Jeannette Clift George, actress & theater founder, 1925-2017

Jeannette Clift George, actress & theater founder, 1925-2017
Art Toalston, Baptist Press
January 10, 2018

Jeannette Clift George, whose acting career included the film portrayal of Corrie ten Boom, a legendary Dutch woman sent to a Nazi concentration camp for sheltering Jews during World War II, will be honored Friday, Jan. 12, in a memorial service following her death on Dec. 28 at age 92.

Jeannette Clift George

The service for George, whose theater career began with students at Houston Baptist University (HBU) (then-College) as actress-in-residence, will be at Second Baptist Church.

The college’s A.D. Players, formed by George in 1967, became a nonprofit theater company in 1969 which she led as founder/artistic director, yet she remained a supporter of HBU’s drama students throughout her career.

The 1975 film “The Hiding Place,” based on ten Boom’s autobiographical book with the same title, was produced by the Billy Graham Evangelistic Association’s World Wide Pictures division. George was nominated for a Golden Globe Award for her performance.

Corrie ten Boom’s sister died in a Nazi concentration camp and she never saw her father again after he was arrested by Nazi troops in the Netherlands.

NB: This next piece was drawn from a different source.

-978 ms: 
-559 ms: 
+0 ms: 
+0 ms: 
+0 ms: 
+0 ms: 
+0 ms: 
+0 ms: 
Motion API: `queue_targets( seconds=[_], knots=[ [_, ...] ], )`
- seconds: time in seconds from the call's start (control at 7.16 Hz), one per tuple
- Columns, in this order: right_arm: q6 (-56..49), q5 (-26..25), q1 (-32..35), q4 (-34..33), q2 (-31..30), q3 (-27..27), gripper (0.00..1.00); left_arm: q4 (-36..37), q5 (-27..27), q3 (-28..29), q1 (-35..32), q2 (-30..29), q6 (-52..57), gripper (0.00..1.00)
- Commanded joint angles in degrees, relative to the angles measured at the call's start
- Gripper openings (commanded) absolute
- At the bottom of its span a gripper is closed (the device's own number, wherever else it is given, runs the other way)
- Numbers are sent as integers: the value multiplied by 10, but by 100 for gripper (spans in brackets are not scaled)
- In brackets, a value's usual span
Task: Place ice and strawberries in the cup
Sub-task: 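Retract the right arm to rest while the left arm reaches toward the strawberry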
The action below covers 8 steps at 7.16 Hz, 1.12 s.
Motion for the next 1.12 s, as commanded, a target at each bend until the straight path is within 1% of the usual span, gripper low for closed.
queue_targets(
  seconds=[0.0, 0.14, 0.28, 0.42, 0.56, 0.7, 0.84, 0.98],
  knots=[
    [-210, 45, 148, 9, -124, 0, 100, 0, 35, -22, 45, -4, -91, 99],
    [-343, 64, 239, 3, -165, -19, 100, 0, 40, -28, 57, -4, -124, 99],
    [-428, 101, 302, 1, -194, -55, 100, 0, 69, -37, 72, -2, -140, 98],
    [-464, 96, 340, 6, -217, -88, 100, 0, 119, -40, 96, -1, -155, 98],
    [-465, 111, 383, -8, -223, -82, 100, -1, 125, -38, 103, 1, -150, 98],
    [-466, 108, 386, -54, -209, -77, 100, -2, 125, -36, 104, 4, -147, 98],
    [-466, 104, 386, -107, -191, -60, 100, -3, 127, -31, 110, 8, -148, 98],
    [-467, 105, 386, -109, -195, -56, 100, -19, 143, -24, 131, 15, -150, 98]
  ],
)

Last year, 50 years after the founding of the A.D. Players, George lived to see the opening of the Jeannette & L.M. George Theater (named in honor of her husband Lorraine M. George who died in 2004) in Houston’s Galleria-Uptown area. The modern theater, encompassing 35,000 square feet, can seat 450 people.

An online obituary noted that George’s life “is best described in her own words … [that] challenged us ‘to be not merely receivers of God’s gifts but active conduits of their treasure.’”

She had prayed that “God would do something about the need for Christian theater,” yet, “I never meant me, but on the wind of the Holy Spirit many of us find ourselves serving surprising assignments.

“Trust God’s assignments,” George counseled. “He never assigns us to do what He has not already equipped us to do.”

As a child, George wanted to be an actress, “vowing to join the circus as a trapeze artist or sing as Madame Butterfly, carrying a Japanese parasol,” the obituary recounted, quoting George as later saying, “Never underestimate the dream of a child. Never sell your own dreams short. Turn them over to the Leading Actor, Who is the Christ. You are a beloved child whose dreams and hopes He holds as mysterious treasures considered carefully in His perfect plan.”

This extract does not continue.